J’ai fait un baptême de la Ferrandière d’après les deux arrêts du parlement de Grenoble.
On a fait des mémoires dans plusieurs diocèses pour obtenir une augmentation de portion congrue.
Les curés du diocèse de Grenoble et sortant de celui de Vienne se sont distingués ; ceux-ci ont statué contre leurs archevêques une augmentation nécessaire et même le besoin de la destruction du casuel, leurs droits pour les cas réservés et la nomination de leurs vicaires.
J’ai fait bien des réparations, une partie du clos, une vigne renouvelée et toujours pour le bien public mille démarches pour faire réussir le chemin du pont Morand à l’église et de là par différentes paroisses jusqu’en Savoie. Tous mes devis pour le bien s’y portent au défrichement et au dessèchement des marais qui seuls causent la perte du pays.
L’archevêque de Lyon a réuni cette année par son crédit l’abbaye d’Ainay à son archevêché quoique déjà très riche.

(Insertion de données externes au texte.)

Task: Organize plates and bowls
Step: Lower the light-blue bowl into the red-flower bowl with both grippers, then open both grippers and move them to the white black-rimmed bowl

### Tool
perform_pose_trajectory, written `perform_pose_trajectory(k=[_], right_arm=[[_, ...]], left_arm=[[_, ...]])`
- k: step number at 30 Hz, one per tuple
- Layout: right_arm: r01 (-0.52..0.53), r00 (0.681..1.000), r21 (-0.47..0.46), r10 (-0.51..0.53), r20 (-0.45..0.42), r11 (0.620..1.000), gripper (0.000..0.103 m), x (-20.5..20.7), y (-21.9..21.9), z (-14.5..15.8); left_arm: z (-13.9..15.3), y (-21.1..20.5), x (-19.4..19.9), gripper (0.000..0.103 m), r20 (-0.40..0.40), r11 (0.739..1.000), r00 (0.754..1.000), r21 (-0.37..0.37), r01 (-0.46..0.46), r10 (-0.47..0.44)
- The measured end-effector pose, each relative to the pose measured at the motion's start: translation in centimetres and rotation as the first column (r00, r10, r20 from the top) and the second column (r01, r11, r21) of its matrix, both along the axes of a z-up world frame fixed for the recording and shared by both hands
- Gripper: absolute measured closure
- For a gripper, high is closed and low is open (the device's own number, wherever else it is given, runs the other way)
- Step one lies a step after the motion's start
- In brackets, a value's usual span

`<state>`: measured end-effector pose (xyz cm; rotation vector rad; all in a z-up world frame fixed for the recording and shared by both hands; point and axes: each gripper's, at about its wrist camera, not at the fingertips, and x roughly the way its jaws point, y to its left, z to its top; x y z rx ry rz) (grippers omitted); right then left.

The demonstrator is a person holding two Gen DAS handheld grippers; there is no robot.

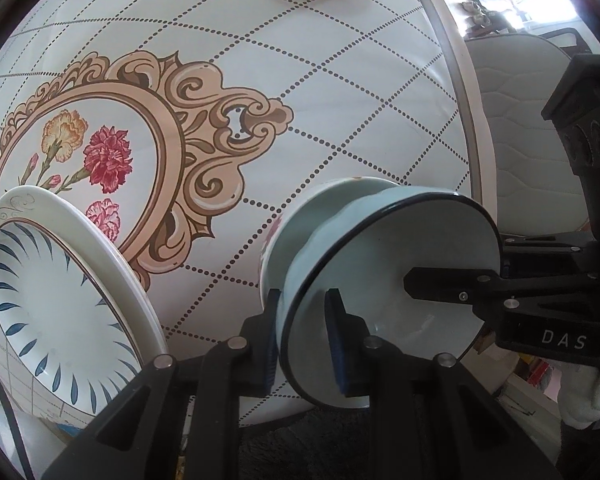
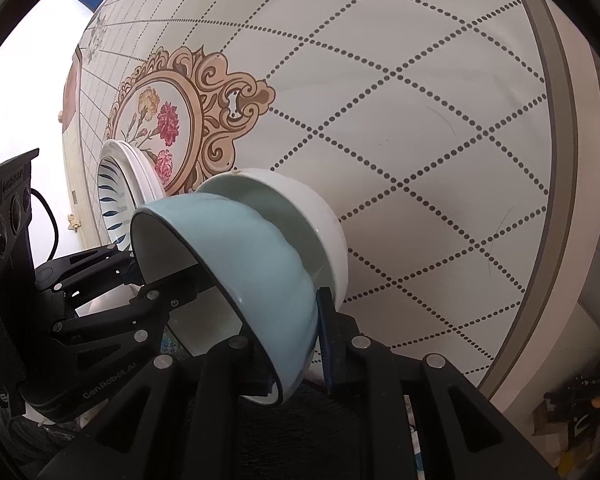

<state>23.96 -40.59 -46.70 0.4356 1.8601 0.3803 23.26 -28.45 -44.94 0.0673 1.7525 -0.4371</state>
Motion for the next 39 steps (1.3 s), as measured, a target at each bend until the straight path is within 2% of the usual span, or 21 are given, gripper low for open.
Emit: perform_pose_trajectory(k=[5, 19, 22, 30, 34, 36, 38, 39], right_arm=[[-0.01, 1.0, -0.006, 0.01, 0.002, 1.0, 0.084, -0.3, 0.1, 0.2], [-0.052, 0.999, -0.061, 0.051, -0.006, 0.997, 0.082, -0.2, 0.9, 0.8], [-0.036, 0.999, -0.067, 0.034, -0.024, 0.997, 0.081, -0.2, 1.0, 0.7], [0.031, 0.998, -0.009, -0.032, -0.053, 0.999, 0.07, -0.1, -0.1, 0.6], [0.021, 0.999, -0.054, -0.023, -0.04, 0.998, 0.068, -0.3, -0.5, 1.1], [0.024, 1.0, -0.057, -0.025, -0.015, 0.998, 0.069, -0.6, -0.7, 1.8], [0.037, 0.999, -0.062, -0.037, -0.006, 0.997, 0.084, -0.8, -1.2, 2.2], [0.04, 0.999, -0.059, -0.04, 0.0, 0.997, 0.085, -0.9, -1.4, 2.3]], left_arm=[[0.5, 0.4, -0.1, 0.085, 0.025, 1.0, 1.0, 0.006, -0.004, 0.004], [1.2, 0.3, 0.0, 0.085, 0.031, 1.0, 0.999, 0.003, -0.018, 0.018], [1.3, 0.3, 0.1, 0.086, 0.031, 1.0, 0.999, 0.002, -0.02, 0.02], [1.0, 1.4, 0.0, 0.085, 0.021, 0.999, 0.999, -0.003, -0.037, 0.037], [1.0, 1.3, -0.2, 0.085, 0.023, 1.0, 0.999, 0.002, -0.026, 0.026], [0.9, 1.3, -0.2, 0.085, 0.021, 1.0, 0.999, 0.003, -0.028, 0.028], [0.8, 1.3, -0.3, 0.085, 0.023, 1.0, 0.999, 0.006, -0.029, 0.029], [1.0, 1.3, -0.2, 0.085, 0.022, 1.0, 0.999, 0.005, -0.031, 0.031]])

Les Célestins de Lyon ont été sécularisés entièrement cette année avec 1500 livres de retraite. L’archevêque semble vouloir tous leurs biens comme les croyant célescistiques et qui valent plus de trois millions mais il vient de paraître des oppositions de la part du duc de Savoie fondateur de cette maison à qui ils ont été adjugés par arrêt du conseil.
Le couvent des Célestins de Lyon fut fondé en 1407 sur les bords de la Saône, à la suite de la donation de l’ancienne propriété des Templiers par Amédée VIII, comte puis duc de Savoie. A cet emplacement, les religieux édifièrent un couvent et une église, qu’ils occupèrent jusqu’en 1779.
En 1773, l’archevêque de Lyon visite les seize célestins de son diocèse. Les religieux acceptent alors une vie séculière en contrepartie d’une rente.
Le 30 septembre 1778, un bref du Pape Pie VI supprime l’ordre des célestins. L’archevêque de Lyon tente de réunir les biens des Célestins à son clergé. Après un long procès, en 1784, le roi Victor-Emmanuel III est reconnu héritier du comte de Savoie donateur du terrain au XVe siècle. Le monastère est vendu au promoteur André Devouges.